What is Filtering Values? Filtering removes elements from an iterator that do not satisfy a given condition.

Syntax

let filtered = iter.filter(|&x| x > 2);

Detailed Explanation

  • .filter() takes a closure that returns true for elements to keep.
  • Returns a new iterator with the filtered elements.

Example

let numbers = vec![1, 2, 3, 4];

let filtered: Vec<_> = numbers.iter().filter(|&&x| x > 2).collect();

println!(“{:?}”, filtered);

Example Explanation

  • Filters out numbers less than or equal to 2 and collects the remaining values.

4. Collecting Results

What is Collecting Results? The .collect() method consumes an iterator and gathers its elements into a collection.

Syntax

let result: Vec<_> = iter.collect();

Detailed Explanation

  • .collect() transforms an iterator into a specified collection type.
  • Supports collections like Vec, HashMap, or String.

Example

let numbers = vec![1, 2, 3];

let collected: Vec<_> = numbers.into_iter().collect();

println!(“{:?}”, collected);

Example Explanation

  • Converts an iterator into a vector containing all the elements.

5. Custom Iterator

What is a Custom Iterator?
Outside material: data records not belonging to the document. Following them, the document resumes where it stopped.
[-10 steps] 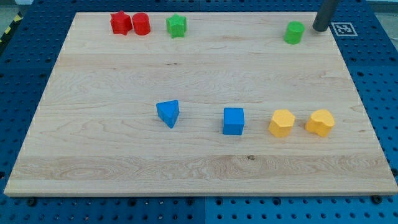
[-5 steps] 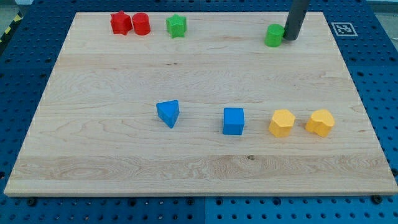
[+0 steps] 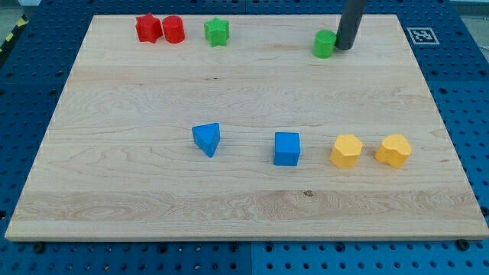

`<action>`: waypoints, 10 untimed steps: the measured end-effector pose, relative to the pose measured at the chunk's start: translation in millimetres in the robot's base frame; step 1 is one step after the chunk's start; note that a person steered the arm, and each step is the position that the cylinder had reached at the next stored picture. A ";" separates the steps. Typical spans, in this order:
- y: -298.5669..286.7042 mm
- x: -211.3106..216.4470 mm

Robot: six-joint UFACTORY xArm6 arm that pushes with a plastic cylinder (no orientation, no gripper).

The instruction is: Push the green circle to the top center

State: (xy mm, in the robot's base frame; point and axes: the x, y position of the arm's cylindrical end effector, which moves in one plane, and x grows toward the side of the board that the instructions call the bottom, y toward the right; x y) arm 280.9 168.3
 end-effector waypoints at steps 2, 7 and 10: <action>-46.2 -7.9; -29.8 11.8; -100.0 11.9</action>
State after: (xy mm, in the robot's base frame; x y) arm 292.8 68.3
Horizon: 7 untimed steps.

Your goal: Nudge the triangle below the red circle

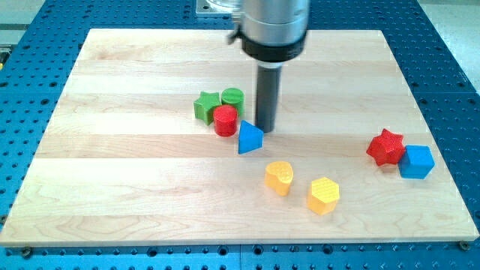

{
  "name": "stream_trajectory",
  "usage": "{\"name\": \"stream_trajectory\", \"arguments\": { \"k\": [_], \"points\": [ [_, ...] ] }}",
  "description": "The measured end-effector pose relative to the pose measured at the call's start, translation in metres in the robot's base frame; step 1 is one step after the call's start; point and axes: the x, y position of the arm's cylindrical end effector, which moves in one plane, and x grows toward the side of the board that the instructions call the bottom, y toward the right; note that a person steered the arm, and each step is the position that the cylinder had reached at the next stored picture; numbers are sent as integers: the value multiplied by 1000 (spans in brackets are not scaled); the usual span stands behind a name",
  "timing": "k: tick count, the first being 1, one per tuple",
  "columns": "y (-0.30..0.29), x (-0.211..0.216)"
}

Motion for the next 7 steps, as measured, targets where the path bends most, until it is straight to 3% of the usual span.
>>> {"name": "stream_trajectory", "arguments": {
  "k": [5, 7],
  "points": [
    [98, -25],
    [80, -25]
  ]
}}
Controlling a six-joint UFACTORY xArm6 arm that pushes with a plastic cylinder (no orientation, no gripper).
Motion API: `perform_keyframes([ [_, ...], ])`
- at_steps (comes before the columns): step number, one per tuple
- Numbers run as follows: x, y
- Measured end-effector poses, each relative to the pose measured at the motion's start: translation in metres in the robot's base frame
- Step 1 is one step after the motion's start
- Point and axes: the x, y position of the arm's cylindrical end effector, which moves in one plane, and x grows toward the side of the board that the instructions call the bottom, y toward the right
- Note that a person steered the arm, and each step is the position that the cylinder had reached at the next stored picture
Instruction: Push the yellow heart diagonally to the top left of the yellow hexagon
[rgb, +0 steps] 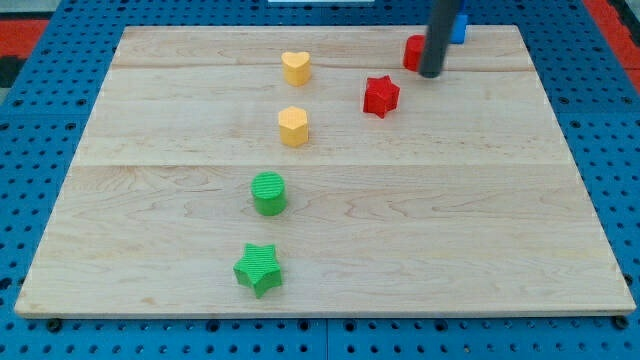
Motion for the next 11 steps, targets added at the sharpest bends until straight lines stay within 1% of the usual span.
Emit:
perform_keyframes([
  [2,0.0,-0.126],
  [3,0.0,-0.18],
  [4,-0.008,-0.161],
  [5,-0.03,-0.157],
  [7,-0.033,-0.246],
  [8,-0.032,-0.241],
  [9,-0.045,-0.251],
  [11,-0.052,-0.289],
])
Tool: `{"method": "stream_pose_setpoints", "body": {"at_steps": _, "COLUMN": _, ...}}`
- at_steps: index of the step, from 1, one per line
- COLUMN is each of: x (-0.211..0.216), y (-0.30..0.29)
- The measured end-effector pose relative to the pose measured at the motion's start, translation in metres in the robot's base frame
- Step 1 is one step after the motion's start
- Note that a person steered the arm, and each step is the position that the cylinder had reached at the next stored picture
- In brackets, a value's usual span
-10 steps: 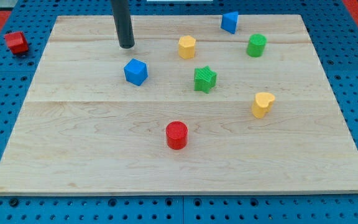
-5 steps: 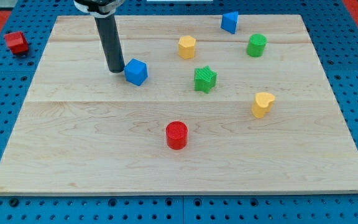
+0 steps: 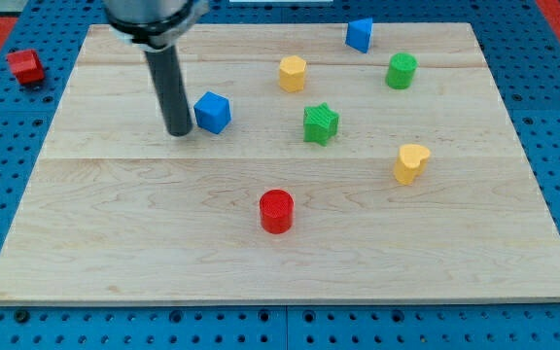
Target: Push the blue cube towards red circle
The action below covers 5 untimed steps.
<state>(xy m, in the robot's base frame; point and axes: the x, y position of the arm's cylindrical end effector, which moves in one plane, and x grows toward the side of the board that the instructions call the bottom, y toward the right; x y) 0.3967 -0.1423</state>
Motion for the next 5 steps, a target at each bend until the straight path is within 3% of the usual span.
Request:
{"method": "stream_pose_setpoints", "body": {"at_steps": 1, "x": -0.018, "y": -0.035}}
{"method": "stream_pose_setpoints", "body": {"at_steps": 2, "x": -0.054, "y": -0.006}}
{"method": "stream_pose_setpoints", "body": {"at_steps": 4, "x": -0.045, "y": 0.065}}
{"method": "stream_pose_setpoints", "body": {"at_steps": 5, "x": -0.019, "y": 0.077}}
A custom iterator defines its own logic for producing a sequence of values by implementing the Iterator trait.

Syntax

struct Counter {

    count: u32,

}

 

impl Counter {

    fn new() -> Counter {

        Counter { count: 0 }

    }

}

 

impl Iterator for Counter {

    type Item = u32;

 

    fn next(&mut self) -> Option<Self::Item> {

        self.count += 1;

        if self.count <= 5 {

            Some(self.count)

        } else {

            None

        }

    }

}

Detailed Explanation

  • next() defines the logic for producing the next value.
  • Returns Some(value) for valid elements and None to terminate iteration.

Example

let counter = Counter::new();

for value in counter {

    println!(“{}”, value);

}

Example Explanation

  • Produces values from 1 to 5 using the custom iterator.

Real-Life Project

Project Name: Grades Processor

Project Goal: Demonstrate iterator usage by processing student grades and calculating the average.

Code for This Project

fn main() {

    let grades = vec![85, 90, 78, 92, 88];




    let above_80: Vec<_> = grades.iter().filter(|&&grade| grade > 80).collect();

    let average: f32 = above_80.iter().copied().sum::<i32>() as f32 / above_80.len() as f32;




    println!("Grades above 80: {:?}", above_80);

    println!("Average of grades above 80: {:.2}", average);

}

Expected Output

Grades above 80: [85, 90, 92, 88]

Average of grades above 80: 88.75

Insights

  • Iterators enable concise and expressive data processing.
  • Lazy evaluation ensures efficient memory usage.
  • Combining iterator adaptors creates powerful transformation pipelines.

Key Takeaways

  • Use .iter() and iterator adaptors for streamlined data operations.
  • .collect() is essential for transforming iterators into collections.
  • Implement the Iterator trait for custom iteration logic.
  • Leverage composability for efficient and readable data processing.